As of now, PlanetSpark has recorded an annualised revenue run rate of 135 crore while its average revenue per unit is 46,535. It has trained over 22,000 children, so far.

Spark Tank 2.0

PlanetSpark has announced Season-2 of its flagship investor pitching competition, Spark Tank. Children under the age of 17 years will present their million-buck business ideas to impress the investor-jury, in a bid to bag investment from them.

The first season of Spark Tank was introduced in December 2021 and was judged by active Angel Investors, Prof. Dhruv Nath and Tanya Singh.

Malik said, “Through this bi-yearly competition, we aim to make children ready and more passionate for a successful entrepreneurial career.
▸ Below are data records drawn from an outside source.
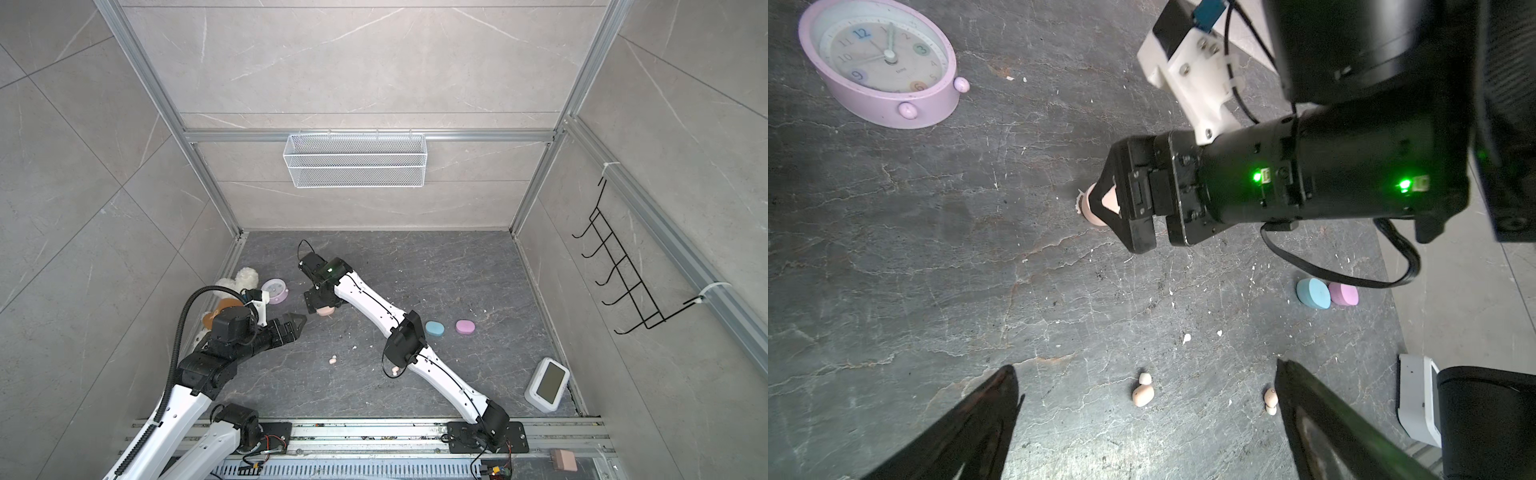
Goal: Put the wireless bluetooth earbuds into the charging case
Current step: 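Move the open right gripper over the pink case near the left gripper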
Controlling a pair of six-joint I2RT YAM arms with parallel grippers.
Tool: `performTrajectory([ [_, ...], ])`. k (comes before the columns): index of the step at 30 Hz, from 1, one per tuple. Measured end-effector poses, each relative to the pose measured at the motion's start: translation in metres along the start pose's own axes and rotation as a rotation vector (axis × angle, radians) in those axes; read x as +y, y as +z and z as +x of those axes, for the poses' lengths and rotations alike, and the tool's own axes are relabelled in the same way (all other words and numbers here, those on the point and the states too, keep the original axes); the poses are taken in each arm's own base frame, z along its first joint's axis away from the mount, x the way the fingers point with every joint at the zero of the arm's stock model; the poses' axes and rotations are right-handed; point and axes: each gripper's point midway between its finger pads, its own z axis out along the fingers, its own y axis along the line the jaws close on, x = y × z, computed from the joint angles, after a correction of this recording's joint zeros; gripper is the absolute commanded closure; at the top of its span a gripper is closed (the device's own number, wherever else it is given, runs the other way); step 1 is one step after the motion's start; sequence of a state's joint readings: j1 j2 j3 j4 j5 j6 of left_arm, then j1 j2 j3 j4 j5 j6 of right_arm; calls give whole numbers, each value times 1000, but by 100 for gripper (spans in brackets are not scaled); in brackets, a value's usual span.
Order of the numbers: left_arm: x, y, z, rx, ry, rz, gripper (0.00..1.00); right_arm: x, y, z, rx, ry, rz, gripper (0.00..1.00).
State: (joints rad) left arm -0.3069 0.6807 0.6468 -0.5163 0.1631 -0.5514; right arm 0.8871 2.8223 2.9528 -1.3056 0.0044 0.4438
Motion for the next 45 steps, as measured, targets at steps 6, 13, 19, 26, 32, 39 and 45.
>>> performTrajectory([
  [6, 0, 1, 1, 5, -2, 0, 1, -9, 22, 16, 59, -18, 43, 9],
  [13, 1, 1, 0, 4, -5, -2, 2, -1, 7, -1, -6, -20, 12, 9],
  [19, 1, 1, 1, 8, -5, 0, 1, -1, 14, -1, -7, -20, 11, 10],
  [26, -1, 2, 3, 20, -6, 11, 2, 3, 14, -4, -20, -21, -3, 16],
  [32, -1, 2, 2, 20, -8, 12, 2, 6, 17, -6, -30, -25, -9, 19],
  [39, -1, 2, 2, 20, -9, 12, 2, 8, 20, -6, -33, -28, -11, 26],
  [45, 0, 2, 2, 18, -10, 11, 2, 7, 26, -2, -23, -28, -4, 34],
])
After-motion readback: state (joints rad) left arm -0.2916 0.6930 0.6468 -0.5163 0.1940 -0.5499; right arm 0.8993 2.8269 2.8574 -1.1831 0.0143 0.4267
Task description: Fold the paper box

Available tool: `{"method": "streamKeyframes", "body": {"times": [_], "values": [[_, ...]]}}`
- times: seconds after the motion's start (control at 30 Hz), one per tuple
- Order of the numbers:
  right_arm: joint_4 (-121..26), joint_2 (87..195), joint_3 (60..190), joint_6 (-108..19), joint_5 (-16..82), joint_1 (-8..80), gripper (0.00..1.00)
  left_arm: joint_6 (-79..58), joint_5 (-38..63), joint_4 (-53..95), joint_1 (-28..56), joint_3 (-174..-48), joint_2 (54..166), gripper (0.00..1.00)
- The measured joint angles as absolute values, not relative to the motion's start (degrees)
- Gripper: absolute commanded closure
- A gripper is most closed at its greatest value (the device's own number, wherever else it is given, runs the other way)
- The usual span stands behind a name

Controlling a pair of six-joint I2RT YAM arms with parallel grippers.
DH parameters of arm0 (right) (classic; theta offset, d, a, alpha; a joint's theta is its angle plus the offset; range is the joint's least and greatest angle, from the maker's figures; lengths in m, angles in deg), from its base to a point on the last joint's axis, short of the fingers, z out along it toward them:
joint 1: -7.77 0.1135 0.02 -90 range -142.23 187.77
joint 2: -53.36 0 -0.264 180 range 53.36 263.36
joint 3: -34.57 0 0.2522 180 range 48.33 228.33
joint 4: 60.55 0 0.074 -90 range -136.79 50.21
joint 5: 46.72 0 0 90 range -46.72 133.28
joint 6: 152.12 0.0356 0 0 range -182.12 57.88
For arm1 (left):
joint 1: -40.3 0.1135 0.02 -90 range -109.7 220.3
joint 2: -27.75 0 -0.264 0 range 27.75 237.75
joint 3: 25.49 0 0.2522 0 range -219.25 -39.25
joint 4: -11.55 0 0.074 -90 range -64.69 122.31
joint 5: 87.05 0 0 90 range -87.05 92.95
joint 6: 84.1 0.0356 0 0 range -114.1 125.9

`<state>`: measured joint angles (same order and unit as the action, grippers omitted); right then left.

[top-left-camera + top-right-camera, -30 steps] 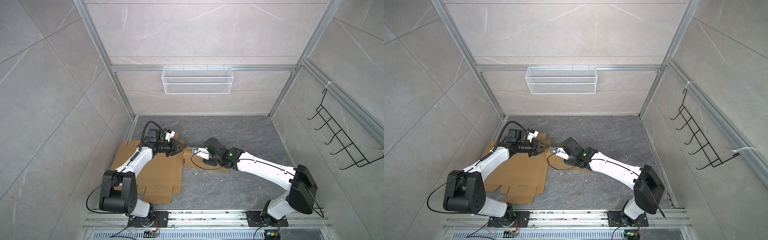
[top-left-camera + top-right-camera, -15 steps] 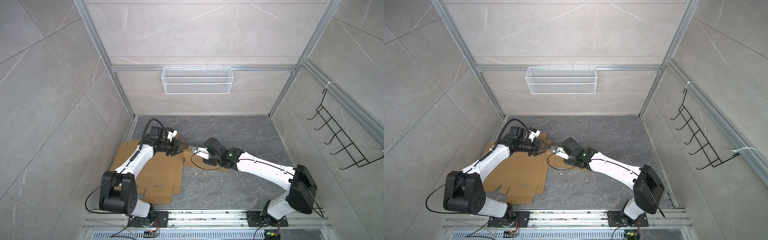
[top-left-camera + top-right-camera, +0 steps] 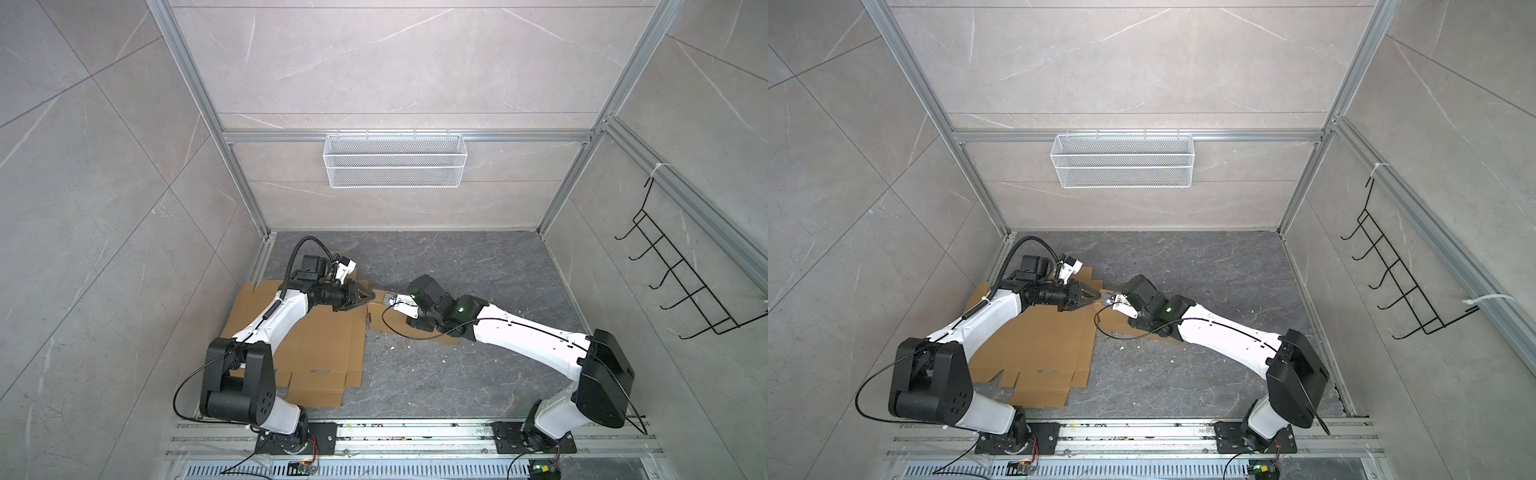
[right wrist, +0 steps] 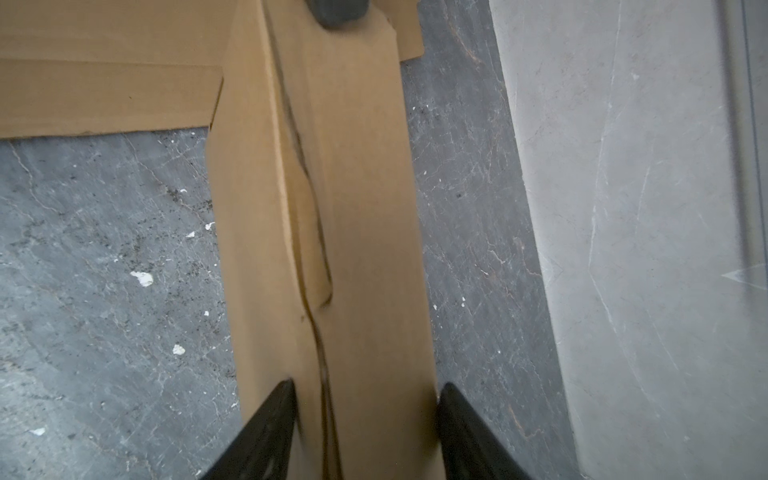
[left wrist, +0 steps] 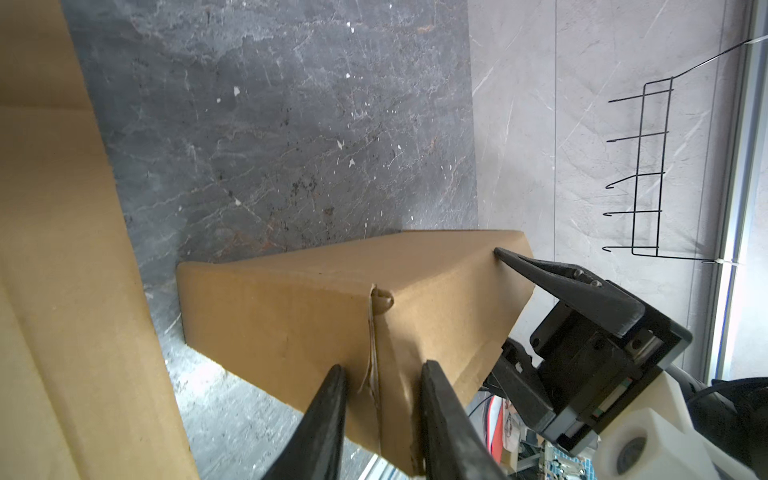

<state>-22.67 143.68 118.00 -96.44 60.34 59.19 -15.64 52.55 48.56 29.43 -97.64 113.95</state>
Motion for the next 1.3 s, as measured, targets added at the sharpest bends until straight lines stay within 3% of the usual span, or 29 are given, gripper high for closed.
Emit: {"method": "streamKeyframes", "body": {"times": [0.17,0.33,0.57,0.77,1.13,1.3], "values": [[-20.29,143.20,118.40,-92.84,56.21,58.75,0.26,-13.83,52.68,48.86,29.19,-98.10,114.43,0.70],[-19.09,135.44,118.33,-82.17,51.33,54.19,0.23,-13.46,52.59,48.80,29.08,-98.12,114.47,0.69],[-10.65,120.99,117.15,-52.25,50.68,40.46,0.29,-13.98,52.40,48.82,29.03,-98.10,114.14,0.68],[-1.62,114.04,109.35,-31.53,44.75,38.75,0.29,-14.48,52.00,48.77,29.03,-97.18,113.05,0.68],[-4.57,114.72,101.54,-20.40,35.22,35.74,0.42,-14.72,51.55,47.97,28.97,-95.81,111.89,0.68],[-7.94,114.98,99.62,-20.40,32.80,34.19,0.54,-14.83,51.52,47.22,28.99,-94.93,111.56,0.69]]}}
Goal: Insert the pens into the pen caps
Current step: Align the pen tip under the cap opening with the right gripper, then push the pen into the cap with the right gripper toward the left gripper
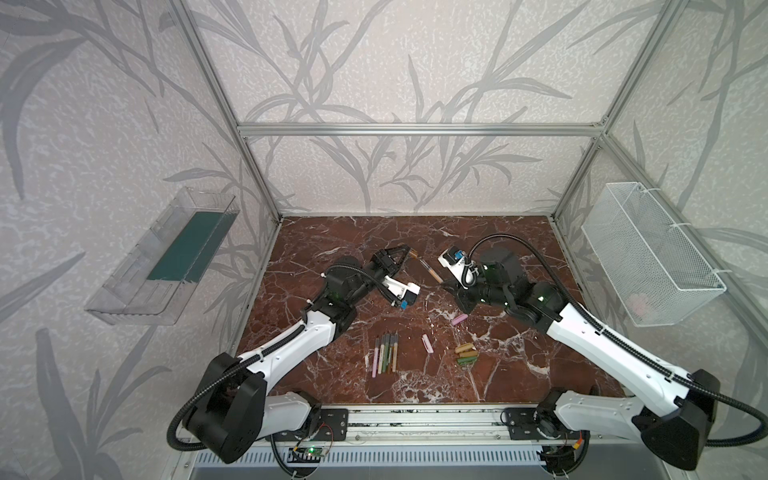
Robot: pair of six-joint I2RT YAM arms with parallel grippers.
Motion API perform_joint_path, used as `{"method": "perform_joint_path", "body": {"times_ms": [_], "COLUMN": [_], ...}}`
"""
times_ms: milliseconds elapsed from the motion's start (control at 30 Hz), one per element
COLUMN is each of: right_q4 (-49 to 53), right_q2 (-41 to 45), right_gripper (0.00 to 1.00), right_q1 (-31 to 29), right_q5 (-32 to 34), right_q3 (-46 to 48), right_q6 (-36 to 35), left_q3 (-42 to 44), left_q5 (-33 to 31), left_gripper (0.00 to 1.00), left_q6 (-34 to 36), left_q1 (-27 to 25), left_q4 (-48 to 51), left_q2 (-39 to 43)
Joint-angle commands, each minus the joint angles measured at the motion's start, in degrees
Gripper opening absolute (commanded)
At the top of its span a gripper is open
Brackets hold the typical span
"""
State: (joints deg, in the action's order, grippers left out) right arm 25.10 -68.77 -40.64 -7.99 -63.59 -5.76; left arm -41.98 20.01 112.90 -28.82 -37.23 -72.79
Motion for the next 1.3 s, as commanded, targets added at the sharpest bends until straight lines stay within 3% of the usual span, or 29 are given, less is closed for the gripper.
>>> {"method": "perform_joint_path", "body": {"times_ms": [0, 633, 1000, 1267], "right_q4": [-0.8, -1.4, -1.9, -4.5], "right_q2": [0.0, -1.2, -1.6, -0.4], "right_gripper": [0.0, 0.0, 0.0, 0.0], "right_q1": [-0.1, -0.2, -0.1, -0.4], "right_q5": [-0.1, -0.2, 0.4, -4.2], "right_q3": [-0.2, -1.4, -1.9, -0.3], "right_q6": [0.2, 0.5, 0.3, -1.0], "left_q3": [-1.8, -1.0, 0.0, -1.1], "left_q5": [-1.1, 1.2, 6.8, 5.6], "left_gripper": [0.0, 0.0, 0.0, 0.0], "left_q6": [2.7, 3.1, 4.7, 4.4], "left_q1": [-0.2, -0.2, -0.3, -1.6], "left_q4": [0.1, 0.7, 3.8, 4.2], "left_q2": [-0.1, 1.0, 2.6, 1.4]}}
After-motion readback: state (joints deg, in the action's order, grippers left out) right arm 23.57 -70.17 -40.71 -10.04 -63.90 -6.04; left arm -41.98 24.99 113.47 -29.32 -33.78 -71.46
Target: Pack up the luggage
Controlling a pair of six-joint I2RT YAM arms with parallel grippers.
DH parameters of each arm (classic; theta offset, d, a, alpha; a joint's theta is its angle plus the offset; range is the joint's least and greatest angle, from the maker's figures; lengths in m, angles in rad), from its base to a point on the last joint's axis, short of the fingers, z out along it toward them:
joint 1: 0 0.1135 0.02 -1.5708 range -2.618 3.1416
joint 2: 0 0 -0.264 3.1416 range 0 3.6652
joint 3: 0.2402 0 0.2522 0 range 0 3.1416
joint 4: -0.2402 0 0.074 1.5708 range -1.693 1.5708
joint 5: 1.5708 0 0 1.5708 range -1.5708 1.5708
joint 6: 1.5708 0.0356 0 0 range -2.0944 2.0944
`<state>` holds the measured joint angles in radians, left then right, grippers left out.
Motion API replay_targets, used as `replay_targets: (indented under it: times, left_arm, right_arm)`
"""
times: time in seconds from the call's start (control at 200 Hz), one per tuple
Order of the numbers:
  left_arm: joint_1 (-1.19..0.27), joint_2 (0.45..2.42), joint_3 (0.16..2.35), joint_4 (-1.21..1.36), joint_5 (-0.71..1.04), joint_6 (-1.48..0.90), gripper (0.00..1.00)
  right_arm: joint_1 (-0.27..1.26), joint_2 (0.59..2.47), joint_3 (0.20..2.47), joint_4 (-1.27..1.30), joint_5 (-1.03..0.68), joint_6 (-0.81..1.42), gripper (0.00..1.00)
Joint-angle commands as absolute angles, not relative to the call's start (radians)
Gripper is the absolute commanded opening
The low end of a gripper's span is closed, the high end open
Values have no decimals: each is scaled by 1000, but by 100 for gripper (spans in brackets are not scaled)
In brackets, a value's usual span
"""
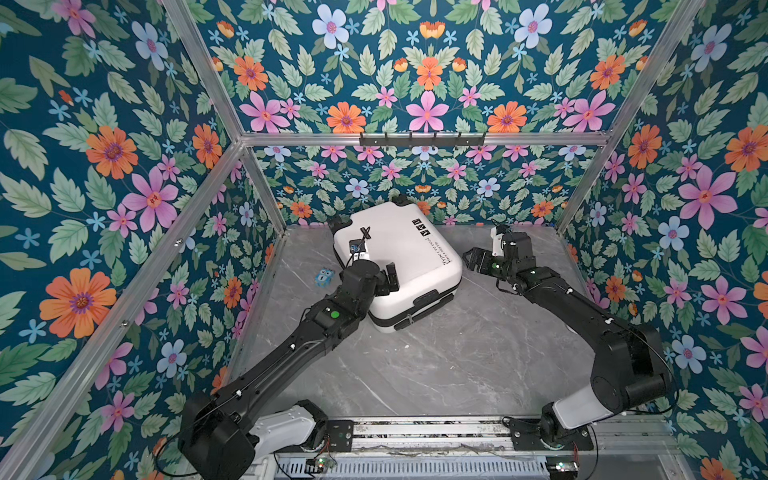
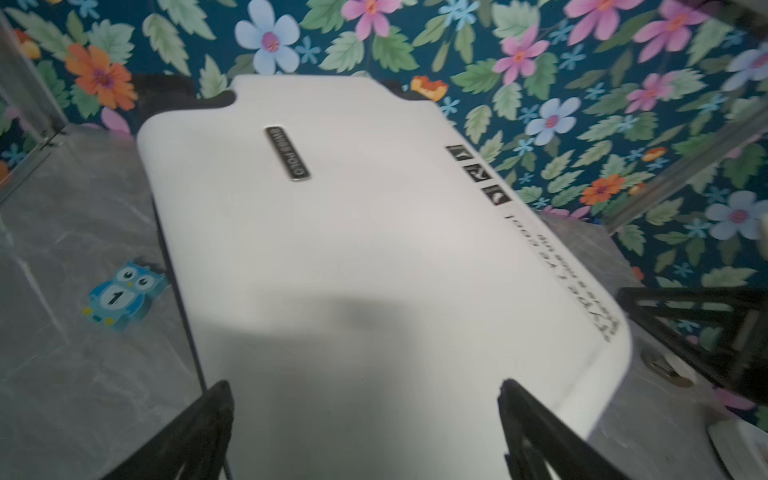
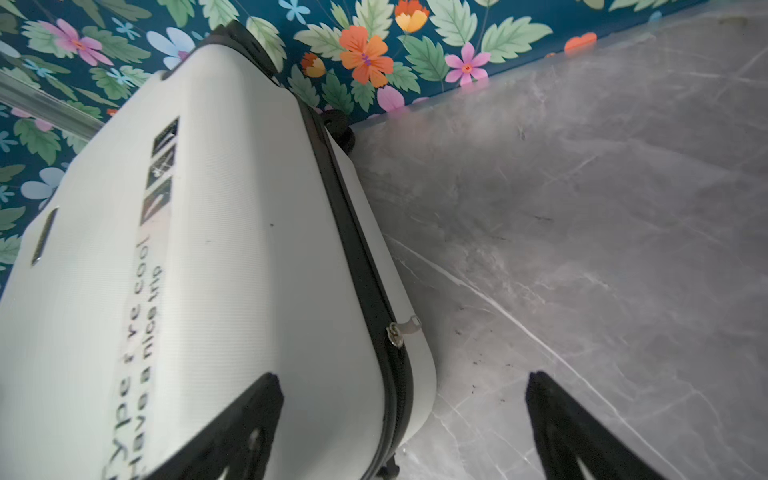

Furthermore, seeing children’s growing interest in the startup ecosystem, we have now also opened the competition to children outside PlanetSpark.”

Future plans

In the near term, PlanetSpark founders are looking to expand internationally, with a launch in South East Asia expected this year.

“We are currently present in native (where people are native English speakers) and preferred markets (where English is not the main language but preferred). We want to further consolidate in these markets like India, South Africa, the Middle East, etc and then enter into non-native markets like China, Japan, Russia, Germany, France, etc. We also are expanding our offerings to other 21st-century skills like critical thinking, etc. Currently, we are in the K12 segment, but in the future, we would also cater to the school to college transition and college to job transition segment, essentially covering the entire spectrum of the population.” Adding further he says, in long term, we want to own the entire power skill space globally for kids.